Synopsis -- Not surprisingly, the broadband noise in terms of RIN at the DCPDs seems to grow proportionally to the carrier field amplitude in the interferometer.


[Cross correlated noise in DCPDs]

Here is a plot of cross-correlated noise between OMC DCPDs A and B. DARM loop suppression is removed by a post process.

For comparison, I overlaid the cross correlated spectrum of a 50 W lock which is from Sep 30th (30115). For both data, the OMC DCPD sum current was held at 20 mA by the DARM loop. It is clear that the mid-power lock (27 W in blue) has a slightly lower noise level in 200 Hz - 2 kHz. The high power lock has a much higher noise level above 2 kHz. I attach the plot in fig format as well. The pcal calibration line at 331.9 Hz for the mid-power lock was smaller than the high power lock by 20 %. Qualitatively, this is due to the higher optical gain in the high power lock although the ratio ideally should be sqrt( 27 W / 50 W ) = 36% instead of 20%. Probably this discrepancy can be partly due to the smaller recycling gain for the high power lock.

Now, if one scales the mid-power spectrum so that both the pcal lines have a same height at 331.9 Hz, it gives you the following plot.

The two curves overlap more in 200 Hz- a few kHz.
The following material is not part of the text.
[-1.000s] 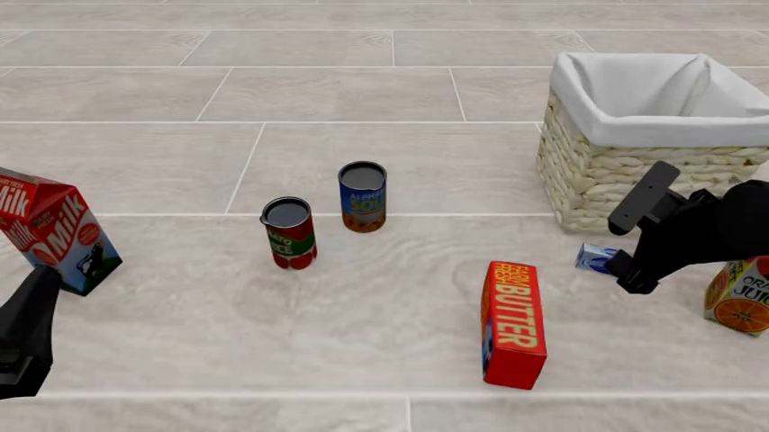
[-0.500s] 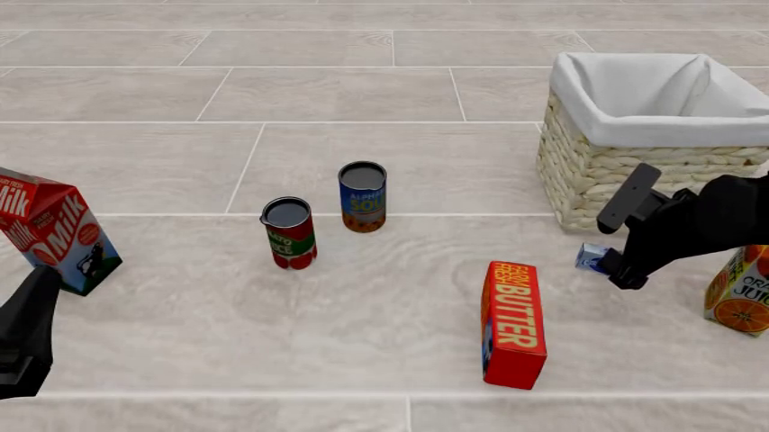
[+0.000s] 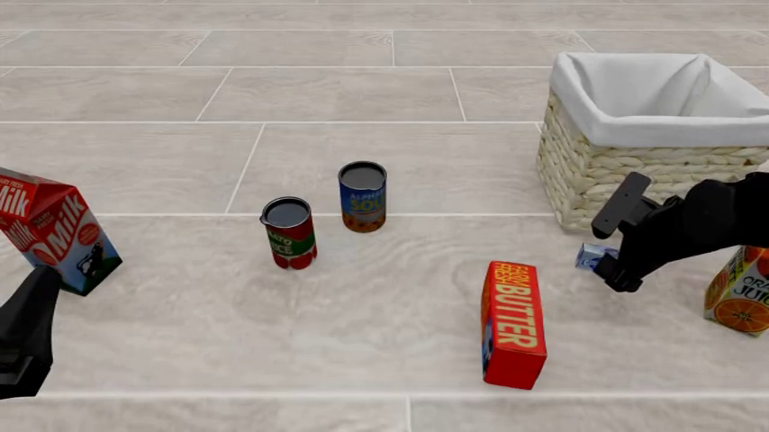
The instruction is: Pick the cream cheese and place it in the basket.
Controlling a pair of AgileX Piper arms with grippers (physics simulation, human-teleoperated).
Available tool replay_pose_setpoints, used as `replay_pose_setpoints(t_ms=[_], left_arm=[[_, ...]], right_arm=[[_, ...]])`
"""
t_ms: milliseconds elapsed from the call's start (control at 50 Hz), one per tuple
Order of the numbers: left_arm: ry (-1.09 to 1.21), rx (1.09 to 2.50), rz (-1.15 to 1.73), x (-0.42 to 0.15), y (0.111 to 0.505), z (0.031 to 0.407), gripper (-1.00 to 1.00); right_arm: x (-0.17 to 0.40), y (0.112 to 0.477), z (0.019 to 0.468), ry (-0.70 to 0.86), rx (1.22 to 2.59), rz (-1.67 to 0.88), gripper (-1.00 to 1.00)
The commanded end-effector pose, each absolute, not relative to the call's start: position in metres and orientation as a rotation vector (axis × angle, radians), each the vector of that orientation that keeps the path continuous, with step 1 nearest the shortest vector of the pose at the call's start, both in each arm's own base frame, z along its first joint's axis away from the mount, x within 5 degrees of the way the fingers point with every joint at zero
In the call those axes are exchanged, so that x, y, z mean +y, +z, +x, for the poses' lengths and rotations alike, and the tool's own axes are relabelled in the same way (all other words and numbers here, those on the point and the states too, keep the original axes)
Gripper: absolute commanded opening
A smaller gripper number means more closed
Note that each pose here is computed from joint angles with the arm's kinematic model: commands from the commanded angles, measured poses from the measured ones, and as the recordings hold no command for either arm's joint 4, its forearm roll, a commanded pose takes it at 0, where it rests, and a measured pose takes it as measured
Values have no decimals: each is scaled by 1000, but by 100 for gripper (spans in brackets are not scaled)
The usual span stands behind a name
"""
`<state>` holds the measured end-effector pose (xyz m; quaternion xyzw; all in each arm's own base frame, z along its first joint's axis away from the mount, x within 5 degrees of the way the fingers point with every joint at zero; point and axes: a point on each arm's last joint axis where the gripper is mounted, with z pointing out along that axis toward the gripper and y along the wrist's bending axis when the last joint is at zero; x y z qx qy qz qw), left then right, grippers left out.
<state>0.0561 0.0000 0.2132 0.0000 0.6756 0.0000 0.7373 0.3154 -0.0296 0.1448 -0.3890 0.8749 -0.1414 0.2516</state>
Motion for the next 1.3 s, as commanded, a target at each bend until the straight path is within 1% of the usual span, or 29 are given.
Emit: replay_pose_setpoints(t_ms=[20, 280, 400, 420, 620, 960, 1040, 1300], left_arm=[[0, 1484, 0, 0, 213, 56, 100], [0, 1484, 0, 0, 213, 56, 100], [0, 1484, 0, 0, 213, 56, 100], [0, 1484, 0, 0, 213, 56, 100], [0, 1484, 0, 0, 213, 56, 100], [0, 1484, 0, 0, 213, 56, 100], [0, 1484, 0, 0, 213, 56, 100], [0, 1484, 0, 0, 213, 56, 100]], right_arm=[[-31, 133, 323, -373, 2400, -1069, 100], [-28, 116, 328, -351, 2421, -1093, 100], [-21, 116, 324, -335, 2424, -1102, 100], [-16, 116, 320, -333, 2412, -1127, -100], [-15, 127, 306, -355, 2374, -1136, -100], [0, 169, 267, -393, 2250, -1156, -100], [1, 173, 262, -398, 2235, -1156, -100], [4, 220, 238, -441, 2134, -1099, -100]])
This simply means that the broadband noise scales with the field amplitude of the carrier light circulating the arm cavities. Because the DARM optical gain also scales with the carrier field amplitude in the same way, this unfortunately means that the calibrated displacement noise does not change regardless of the laser power level. This rules out some local electronics pickup/cross-talks, but does not rule out laser noise couplings (jitter, intensity, frequency) or displacement noise.